• Task statement
Within the listing below, please copy exactly the lines between the line holding "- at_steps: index" and the line holding "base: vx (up", inclusive.

• Data provided
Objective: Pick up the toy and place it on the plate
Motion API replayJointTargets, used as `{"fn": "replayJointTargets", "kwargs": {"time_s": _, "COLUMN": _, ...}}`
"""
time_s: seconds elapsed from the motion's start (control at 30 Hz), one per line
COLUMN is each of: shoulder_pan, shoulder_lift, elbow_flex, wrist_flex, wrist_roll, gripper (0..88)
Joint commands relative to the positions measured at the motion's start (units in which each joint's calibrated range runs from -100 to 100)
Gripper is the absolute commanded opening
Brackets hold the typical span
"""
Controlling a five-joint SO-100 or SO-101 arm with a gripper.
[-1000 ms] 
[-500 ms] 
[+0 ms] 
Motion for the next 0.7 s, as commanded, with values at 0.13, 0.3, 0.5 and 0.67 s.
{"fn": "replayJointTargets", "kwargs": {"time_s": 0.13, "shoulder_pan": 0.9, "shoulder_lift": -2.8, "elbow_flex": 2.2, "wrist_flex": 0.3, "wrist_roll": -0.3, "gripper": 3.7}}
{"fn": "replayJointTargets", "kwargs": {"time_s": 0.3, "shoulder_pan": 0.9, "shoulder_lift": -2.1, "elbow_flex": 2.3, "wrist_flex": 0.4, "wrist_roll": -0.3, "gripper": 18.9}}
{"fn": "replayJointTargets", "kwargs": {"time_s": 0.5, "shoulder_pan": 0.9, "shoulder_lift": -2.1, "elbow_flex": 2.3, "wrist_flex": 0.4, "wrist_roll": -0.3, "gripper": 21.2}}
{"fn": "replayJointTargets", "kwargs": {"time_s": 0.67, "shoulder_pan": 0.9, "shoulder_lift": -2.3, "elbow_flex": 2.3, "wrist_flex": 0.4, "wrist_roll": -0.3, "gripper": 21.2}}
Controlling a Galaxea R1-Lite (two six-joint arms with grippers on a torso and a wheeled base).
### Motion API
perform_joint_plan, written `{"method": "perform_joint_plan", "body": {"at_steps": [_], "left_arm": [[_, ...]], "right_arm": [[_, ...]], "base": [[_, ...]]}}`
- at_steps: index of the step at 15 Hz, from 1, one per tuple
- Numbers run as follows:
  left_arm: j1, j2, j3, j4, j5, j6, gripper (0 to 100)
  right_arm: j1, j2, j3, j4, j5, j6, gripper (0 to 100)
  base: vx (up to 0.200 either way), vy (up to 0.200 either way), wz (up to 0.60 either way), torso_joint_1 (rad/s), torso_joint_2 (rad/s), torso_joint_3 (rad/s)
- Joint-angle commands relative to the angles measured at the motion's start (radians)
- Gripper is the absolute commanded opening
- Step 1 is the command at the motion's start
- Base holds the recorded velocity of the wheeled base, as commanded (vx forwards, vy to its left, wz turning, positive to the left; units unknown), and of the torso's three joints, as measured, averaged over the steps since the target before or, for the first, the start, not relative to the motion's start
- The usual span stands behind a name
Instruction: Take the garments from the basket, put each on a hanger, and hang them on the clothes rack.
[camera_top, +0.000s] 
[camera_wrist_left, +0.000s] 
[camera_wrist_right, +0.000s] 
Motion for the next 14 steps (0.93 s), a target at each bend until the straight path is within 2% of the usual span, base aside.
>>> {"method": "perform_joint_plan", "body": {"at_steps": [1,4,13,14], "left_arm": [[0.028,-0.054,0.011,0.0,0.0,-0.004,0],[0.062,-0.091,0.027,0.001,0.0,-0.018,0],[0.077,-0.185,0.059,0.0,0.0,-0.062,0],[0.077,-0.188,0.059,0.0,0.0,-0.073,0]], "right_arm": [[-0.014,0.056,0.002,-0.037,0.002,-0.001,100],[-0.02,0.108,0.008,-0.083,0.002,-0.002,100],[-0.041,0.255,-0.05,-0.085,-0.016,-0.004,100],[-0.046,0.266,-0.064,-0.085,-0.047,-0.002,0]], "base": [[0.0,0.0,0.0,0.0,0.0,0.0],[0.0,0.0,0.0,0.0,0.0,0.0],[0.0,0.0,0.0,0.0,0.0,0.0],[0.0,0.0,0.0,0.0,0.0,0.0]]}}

• Answer to the problem
- at_steps: index of the step at 15 Hz, from 1, one per tuple
- Numbers run as follows:
  left_arm: j1, j2, j3, j4, j5, j6, gripper (0 to 100)
  right_arm: j1, j2, j3, j4, j5, j6, gripper (0 to 100)
  base: vx (up to 0.200 either way), vy (up to 0.200 either way), wz (up to 0.60 either way), torso_joint_1 (rad/s), torso_joint_2 (rad/s), torso_joint_3 (rad/s)

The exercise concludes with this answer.